Gartner predicts that by 2028, misconfigured AI in cyber-physical systems (CPS) will shut down national critical infrastructure in a G20 country. Gartner defines CPS as engineered systems that orchestrate sensing, computation, control, networking and analytics to interact with the physical world (including humans).
CPS is the umbrella term for operational technology (OT), industrial control systems (ICS), industrial automation and control systems (IACS), industrial Internet of Things (IIoT), robots, drones, and Industrie 4.0.
“The next great infrastructure failure may not be caused by hackers or natural disasters but rather by a well-intentioned engineer, a flawed update script, or a misplaced decimal,” said Wam Voster, VP Analyst at Gartner. “A secure ‘kill-switch’ or override mode accessible only to authorized operators is essential for safeguarding national infrastructure from unintended shutdowns caused by an AI misconfiguration.”
Misconfigured AI can autonomously shut down vital services, misinterpret sensor data or trigger unsafe actions. This can result in physical damage or large-scale service disruption, posing direct threats to public safety and economic stability by compromising control of key systems like power grids or manufacturing plants.
For example, modern power networks rely on AI for real-time balancing of generation and consumption. A misconfigured predictive model could misinterpret demand as instability, triggering unnecessary grid isolation or load shedding across entire regions or even countries.
“Modern AI models are so complex they often resemble ‘black boxes,’” said Voster. “Even developers cannot always predict how small configuration changes will impact the emergent behavior of the model.
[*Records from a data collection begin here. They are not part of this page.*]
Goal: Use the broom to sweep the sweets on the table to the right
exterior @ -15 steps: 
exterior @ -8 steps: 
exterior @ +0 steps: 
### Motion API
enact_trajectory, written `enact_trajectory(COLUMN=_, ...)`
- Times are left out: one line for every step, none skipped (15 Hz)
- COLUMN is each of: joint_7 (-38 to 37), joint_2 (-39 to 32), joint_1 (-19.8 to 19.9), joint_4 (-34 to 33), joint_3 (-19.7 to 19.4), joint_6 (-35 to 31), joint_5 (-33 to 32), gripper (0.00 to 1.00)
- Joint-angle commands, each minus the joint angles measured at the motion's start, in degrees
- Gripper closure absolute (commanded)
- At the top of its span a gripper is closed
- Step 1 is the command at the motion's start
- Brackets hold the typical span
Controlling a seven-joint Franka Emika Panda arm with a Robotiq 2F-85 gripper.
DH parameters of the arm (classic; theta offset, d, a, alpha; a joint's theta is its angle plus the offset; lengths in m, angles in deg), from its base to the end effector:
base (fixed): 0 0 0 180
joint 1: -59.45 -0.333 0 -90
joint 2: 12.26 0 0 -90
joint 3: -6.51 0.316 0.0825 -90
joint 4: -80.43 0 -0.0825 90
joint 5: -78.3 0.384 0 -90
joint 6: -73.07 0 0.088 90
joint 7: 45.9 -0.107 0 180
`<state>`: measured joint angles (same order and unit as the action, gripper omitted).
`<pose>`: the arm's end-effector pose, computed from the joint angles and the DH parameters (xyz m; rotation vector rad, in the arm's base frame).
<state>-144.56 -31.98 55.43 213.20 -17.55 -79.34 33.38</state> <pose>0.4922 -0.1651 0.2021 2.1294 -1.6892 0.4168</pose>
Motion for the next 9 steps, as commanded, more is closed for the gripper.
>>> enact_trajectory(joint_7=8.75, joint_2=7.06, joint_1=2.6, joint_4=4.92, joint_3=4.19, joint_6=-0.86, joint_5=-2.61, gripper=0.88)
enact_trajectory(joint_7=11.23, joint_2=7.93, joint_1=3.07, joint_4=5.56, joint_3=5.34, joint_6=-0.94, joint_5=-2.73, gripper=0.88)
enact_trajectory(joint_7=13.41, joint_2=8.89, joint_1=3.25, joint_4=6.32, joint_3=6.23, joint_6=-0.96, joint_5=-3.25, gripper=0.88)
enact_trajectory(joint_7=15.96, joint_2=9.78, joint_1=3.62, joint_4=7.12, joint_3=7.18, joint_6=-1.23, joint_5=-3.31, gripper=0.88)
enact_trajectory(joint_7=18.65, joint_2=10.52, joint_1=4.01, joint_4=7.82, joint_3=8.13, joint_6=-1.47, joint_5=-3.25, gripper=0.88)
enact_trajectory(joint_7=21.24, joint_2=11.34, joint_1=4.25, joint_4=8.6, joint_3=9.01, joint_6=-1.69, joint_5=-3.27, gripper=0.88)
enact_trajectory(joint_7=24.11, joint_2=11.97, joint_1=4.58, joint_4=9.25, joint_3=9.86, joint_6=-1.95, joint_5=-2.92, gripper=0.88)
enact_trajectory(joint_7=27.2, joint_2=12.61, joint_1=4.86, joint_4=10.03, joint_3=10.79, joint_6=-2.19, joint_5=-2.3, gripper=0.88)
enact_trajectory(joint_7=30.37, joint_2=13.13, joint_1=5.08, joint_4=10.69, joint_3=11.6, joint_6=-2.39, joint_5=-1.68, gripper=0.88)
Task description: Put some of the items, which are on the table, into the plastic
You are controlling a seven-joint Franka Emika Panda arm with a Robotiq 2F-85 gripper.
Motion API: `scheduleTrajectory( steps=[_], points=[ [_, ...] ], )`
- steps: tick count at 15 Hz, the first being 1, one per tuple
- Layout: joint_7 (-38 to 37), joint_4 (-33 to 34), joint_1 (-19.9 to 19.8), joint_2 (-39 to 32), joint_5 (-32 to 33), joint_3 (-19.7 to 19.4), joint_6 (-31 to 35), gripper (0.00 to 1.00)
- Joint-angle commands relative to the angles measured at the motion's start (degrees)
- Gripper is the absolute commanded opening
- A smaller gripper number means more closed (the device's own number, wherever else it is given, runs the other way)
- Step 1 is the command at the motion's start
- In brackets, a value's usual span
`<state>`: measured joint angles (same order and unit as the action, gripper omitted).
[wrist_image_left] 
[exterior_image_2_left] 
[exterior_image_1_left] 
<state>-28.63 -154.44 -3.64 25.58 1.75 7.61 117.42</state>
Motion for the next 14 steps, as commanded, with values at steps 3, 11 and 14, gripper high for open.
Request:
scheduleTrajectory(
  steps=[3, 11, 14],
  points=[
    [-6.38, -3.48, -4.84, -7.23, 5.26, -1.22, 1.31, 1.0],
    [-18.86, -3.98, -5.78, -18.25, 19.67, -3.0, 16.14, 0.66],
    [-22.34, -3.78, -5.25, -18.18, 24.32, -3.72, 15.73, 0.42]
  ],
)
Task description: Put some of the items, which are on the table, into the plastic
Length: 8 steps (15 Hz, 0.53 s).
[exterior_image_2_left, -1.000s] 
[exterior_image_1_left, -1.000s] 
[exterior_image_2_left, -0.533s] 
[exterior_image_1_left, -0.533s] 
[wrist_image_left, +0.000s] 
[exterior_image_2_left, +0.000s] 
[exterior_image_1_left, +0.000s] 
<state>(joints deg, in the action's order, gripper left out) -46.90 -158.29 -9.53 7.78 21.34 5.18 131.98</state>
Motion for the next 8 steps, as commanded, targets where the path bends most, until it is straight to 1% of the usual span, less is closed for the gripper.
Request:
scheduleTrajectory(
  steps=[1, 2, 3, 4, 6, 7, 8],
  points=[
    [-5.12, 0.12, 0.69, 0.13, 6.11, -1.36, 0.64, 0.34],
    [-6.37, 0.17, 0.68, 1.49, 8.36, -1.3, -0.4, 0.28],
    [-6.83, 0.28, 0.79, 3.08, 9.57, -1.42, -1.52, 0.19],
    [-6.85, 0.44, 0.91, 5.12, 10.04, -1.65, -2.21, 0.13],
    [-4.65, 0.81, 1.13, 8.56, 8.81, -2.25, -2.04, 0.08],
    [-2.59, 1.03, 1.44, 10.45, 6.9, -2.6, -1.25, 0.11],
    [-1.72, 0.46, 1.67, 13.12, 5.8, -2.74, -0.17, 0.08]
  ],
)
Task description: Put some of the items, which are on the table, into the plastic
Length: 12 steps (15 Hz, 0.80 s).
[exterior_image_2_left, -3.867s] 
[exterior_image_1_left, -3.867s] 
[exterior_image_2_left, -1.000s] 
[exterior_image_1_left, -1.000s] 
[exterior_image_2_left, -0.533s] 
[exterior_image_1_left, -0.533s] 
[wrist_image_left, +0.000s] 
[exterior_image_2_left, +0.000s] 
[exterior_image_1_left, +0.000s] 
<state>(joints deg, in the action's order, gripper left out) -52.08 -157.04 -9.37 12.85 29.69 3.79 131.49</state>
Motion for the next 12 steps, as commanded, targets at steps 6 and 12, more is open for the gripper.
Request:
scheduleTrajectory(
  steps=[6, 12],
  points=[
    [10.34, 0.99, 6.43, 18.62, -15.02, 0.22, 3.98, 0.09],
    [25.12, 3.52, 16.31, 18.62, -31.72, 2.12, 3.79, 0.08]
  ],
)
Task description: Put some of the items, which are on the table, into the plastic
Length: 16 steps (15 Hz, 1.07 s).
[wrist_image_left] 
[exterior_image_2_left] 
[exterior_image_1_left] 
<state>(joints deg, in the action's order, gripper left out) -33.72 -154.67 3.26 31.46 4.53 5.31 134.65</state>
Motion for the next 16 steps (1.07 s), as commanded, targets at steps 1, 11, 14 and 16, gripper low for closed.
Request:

The more opaque these systems become, the greater the risk posed by misconfiguration. Hence, it is even more important that humans can intervene when needed.”
To mitigate risks, Gartner recommends that chief information security officers (CISOs) must:
- Implement Safe Override Modes: For all critical infrastructure CPS, include a secure “kill-switch” or other override mechanisms accessible only to authorized operators, so humans retain ultimate control even during full autonomy.
- Digital Twins: Develop a full-scale digital twin of the systems supporting critical infrastructure for realistic testing of updates and changes to configurations before deployment.
- Real-Time Monitoring: Mandate real-time monitoring with rollback mechanisms for changes made to AI in CPS, while also ensuring the creation of national AI incident response teams.